Colombia squeeze past dogged Uzbekistan to open World Cup campaign with victory

2 hours ago 2

Some very good things have come from Croydon, the often overlooked town in south London. The film director David Lean was born there, as was the singer Amy Winehouse, the actor Peggy Ashcroft and the sexologist Havelock Ellis. Roy Hodgson comes from Croydon. The Bill and Peep Show were filmed there, as was the title sequence of the 1980s sitcom Terry and June. For a long time it was a centre of brewing and leather production. It was on a suburban driveway there that Pickles found the Jules Rimet trophy after it had been stolen in 1966. And on Wednesday Croydon proved the crucible of the remarkable goal that gave Colombia the lead against Uzbekistan.

Daniel Muñoz’s brilliant strike, created by Jefferson Lerma, set Colombia on their way to a victory that should never have been as edgy as it ended up being. It was, in truth, a game desperately in need of something special. In Lean’s greatest film, Lawrence of Arabia undertook an arduous trek across the Nefud Desert to lead an attack on Aqaba, but even he may have baulked at the journey those travelling to the Azteca had to undertake from central Mexico City. Heavy rain led to huge puddles and numerous crashes. The verges alongside the Anillo Periférico were dotted with battered vehicles. For the final two or three miles the roads were lined with a ragged procession of fans who had abandoned their buses and taxis to walk. A trip that should have lasted just over an hour took more than four. Magnificent the Azteca may be, but it is not a modern football ground. Chaos swirls around it; nothing there really works.

The massed ranks of Colombian fans
The massed ranks of Colombian fans were in full voice at the Azteca, aka Mexico City Stadium. Photograph: Alfredo Estrella/AFP/Getty Images

For 40 minutes, other than some lusty singing from the stands, there wasn’t much to justify the effort. Reflecting that this was the first game in World Cup finals history to feature a double-landlocked country could only sustain the interest so far, even given the curiosity that they were facing a double-coasted country.

But then came the goal. Uzbekistan’s defensive line seemed deep enough that there was no danger behind it but Lerma measured a precise pass into the space where Muñoz swooped onto it from the right. It was an extremely difficult finish but the full-back, somehow, leaping with right leg fully extended, jabbed a toe at the ball and volleyed it past Utkir Yusupov. A goal made at Crystal Palace? They certainly haven’t been scoring goals like that on a regular basis in the Premier League but perhaps an understanding has grown up over the 89 club games the pair have played together.

Daniel Muñoz profile

The stunning goal aside, there really hadn’t been a huge amount to get excited about before half-time. This was at least as much of a home match for Colombia as the opening game had been for Mexico. The stadium was a bowl of yellow – although the team themselves wore a greenish turquoise – broken only by a white splodge behind one goal of perhaps 100 white-wigged Uzbekistan fans, whose enthusiastic drummer ensured that they could be heard above the Colombian din. There was a smattering of empty seats in the lowest tier, as there had been for the opening game; given how restricted the view must be from there, it perhaps is true, as Fifa has claimed, that fans are choosing to watch from the concourse.

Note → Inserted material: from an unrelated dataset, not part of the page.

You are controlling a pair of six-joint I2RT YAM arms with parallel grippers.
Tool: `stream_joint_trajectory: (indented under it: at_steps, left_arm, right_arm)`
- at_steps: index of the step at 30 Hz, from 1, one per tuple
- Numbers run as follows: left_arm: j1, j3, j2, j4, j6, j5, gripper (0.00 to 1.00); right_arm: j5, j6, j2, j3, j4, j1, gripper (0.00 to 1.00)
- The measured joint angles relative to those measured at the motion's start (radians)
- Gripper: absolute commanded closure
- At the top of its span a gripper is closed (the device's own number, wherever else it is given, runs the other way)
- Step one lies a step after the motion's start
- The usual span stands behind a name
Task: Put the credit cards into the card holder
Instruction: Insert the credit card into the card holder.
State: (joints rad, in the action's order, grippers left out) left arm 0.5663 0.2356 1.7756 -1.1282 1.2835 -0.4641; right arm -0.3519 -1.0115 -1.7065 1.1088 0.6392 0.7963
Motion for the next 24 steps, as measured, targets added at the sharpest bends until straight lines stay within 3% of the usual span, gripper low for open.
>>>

The game soon settled into a pattern of attack against defence. Uzbekistan finished as runners-up behind Iran in their AFC qualifying group, keeping seven clean sheets in 10 games in the third round, and it was easy to see how, their notional 3-4-2-1 often resembling a 5-4-1 with two banks sitting deep and the centre-forward Eldor Shomurodov doing a lot of chasing.

Although Colombia aren’t short of creative talent, this is not the side of 2014. They finished third in Conmebol qualifying behind Argentina and Ecuador but given they had the best goal-difference of four sides who finished level on points that is perhaps not quite the marker of quality it might seem. For a long time they seemed content to pass the ball sideways, offering limited threat. Things did pick up, though, after the hydration break. They played with more purpose and adventure, Jhon Arias slipped Luis Díaz through to hit the post eight minutes before the Muñoz goal.

The second half was rather livelier, as Uzbekistan, forced to come out of their shell, demonstrated their attacking quality and found an equaliser just after the hour as the young Istanbul Başakşehir forward Abbosbek Fayzullaev nodded in from close range after Shomurodov’s volley had been deflected onto the post by the thighs of the Colombia goalkeeper Camilo Vargas. A mood of anxiety settled over the stadium, but it lasted only five minutes before Colombia retook the lead. Shorumudov was dispossessed, Colombia swept forward and Gustavo Puerta laid in Díaz to score with a shot that squirmed through Yusupov’s hands. Jaminton Campaz made the game absolutely safe in injury-time, heading in after tenacious work by Juan Camilo Hernández.

With DR Congo holding Portugal to a draw, victory puts Colombia in charge of the group, although a proper assessment of how good they are ill have to wait until they play a side prepared to do more than simply absorb pressure.